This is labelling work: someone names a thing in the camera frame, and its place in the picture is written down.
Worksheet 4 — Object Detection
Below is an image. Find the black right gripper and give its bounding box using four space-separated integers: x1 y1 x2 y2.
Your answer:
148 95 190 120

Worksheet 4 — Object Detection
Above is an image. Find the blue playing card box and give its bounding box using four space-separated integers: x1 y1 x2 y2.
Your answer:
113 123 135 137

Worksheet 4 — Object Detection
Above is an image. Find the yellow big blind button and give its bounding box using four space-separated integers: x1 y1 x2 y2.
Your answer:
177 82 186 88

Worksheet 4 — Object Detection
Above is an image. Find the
= = = = =
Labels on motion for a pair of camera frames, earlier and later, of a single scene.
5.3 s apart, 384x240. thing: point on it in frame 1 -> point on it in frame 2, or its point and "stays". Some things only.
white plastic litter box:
= = = = =
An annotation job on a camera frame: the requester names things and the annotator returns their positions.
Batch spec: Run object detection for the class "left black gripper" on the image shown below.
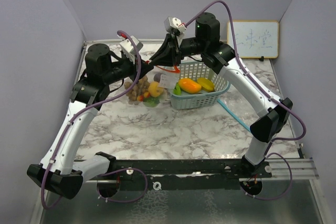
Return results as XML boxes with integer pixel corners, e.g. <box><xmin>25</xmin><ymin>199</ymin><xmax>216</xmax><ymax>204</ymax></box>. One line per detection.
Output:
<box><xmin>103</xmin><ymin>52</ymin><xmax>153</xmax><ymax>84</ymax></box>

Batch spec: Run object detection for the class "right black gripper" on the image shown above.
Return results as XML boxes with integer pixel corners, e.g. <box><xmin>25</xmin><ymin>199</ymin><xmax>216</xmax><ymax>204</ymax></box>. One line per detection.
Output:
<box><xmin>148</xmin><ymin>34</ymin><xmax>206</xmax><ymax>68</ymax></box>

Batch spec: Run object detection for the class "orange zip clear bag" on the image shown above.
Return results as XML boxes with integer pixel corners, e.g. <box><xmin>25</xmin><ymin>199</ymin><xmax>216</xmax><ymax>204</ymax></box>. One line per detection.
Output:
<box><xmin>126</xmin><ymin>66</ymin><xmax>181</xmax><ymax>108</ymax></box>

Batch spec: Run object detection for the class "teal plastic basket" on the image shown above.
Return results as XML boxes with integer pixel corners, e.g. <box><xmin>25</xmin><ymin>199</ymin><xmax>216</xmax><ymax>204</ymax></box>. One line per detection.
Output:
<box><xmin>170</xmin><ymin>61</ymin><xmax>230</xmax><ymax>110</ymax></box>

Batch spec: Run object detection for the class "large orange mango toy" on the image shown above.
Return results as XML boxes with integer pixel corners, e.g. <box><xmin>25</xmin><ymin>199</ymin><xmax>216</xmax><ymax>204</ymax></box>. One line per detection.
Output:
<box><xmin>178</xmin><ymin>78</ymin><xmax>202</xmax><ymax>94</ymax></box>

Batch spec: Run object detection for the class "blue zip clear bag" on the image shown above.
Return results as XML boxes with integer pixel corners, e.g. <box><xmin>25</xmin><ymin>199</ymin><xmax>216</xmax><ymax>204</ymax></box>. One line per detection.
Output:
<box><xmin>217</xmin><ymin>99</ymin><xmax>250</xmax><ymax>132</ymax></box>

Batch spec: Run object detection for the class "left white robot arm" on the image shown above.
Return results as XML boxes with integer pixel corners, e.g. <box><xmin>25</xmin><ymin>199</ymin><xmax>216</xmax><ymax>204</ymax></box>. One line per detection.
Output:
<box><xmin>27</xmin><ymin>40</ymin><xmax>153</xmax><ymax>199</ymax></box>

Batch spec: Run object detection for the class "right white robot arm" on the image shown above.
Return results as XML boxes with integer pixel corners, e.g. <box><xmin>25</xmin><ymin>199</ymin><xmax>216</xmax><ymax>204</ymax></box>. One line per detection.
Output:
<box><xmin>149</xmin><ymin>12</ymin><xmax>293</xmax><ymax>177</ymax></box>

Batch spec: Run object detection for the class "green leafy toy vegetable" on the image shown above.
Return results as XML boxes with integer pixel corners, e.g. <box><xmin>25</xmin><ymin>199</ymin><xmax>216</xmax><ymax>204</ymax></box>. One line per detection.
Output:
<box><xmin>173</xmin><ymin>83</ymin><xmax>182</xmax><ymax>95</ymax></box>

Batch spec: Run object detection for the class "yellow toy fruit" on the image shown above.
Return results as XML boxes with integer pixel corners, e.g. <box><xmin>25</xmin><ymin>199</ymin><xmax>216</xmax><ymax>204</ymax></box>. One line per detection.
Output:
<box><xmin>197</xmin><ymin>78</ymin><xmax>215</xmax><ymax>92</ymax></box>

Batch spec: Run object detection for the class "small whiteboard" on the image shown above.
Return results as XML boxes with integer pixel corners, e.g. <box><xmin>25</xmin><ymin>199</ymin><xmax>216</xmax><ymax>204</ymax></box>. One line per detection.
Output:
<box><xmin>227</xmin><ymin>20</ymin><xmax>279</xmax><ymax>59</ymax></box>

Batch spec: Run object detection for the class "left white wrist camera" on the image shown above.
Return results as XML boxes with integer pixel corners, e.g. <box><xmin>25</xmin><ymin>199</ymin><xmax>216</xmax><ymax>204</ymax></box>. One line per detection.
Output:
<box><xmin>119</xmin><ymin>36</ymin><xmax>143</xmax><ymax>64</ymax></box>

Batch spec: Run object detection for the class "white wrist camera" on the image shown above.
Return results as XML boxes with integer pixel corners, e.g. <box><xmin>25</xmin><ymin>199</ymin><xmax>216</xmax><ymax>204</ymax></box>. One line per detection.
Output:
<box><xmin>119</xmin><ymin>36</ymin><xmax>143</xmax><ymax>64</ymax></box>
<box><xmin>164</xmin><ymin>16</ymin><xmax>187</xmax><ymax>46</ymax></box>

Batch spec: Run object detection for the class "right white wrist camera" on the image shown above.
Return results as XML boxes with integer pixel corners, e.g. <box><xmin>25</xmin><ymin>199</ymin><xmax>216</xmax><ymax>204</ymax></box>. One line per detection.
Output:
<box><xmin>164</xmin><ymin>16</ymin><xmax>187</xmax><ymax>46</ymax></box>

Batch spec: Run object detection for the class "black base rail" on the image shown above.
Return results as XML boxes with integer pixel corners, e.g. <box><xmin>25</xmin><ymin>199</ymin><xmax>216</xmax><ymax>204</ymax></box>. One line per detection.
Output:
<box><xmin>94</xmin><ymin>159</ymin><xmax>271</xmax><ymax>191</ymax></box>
= = = = =
### Problem to work on
Check each line of the material for the string "gripper" and say how many lines have it. Give the number only.

### Answer to the exercise
3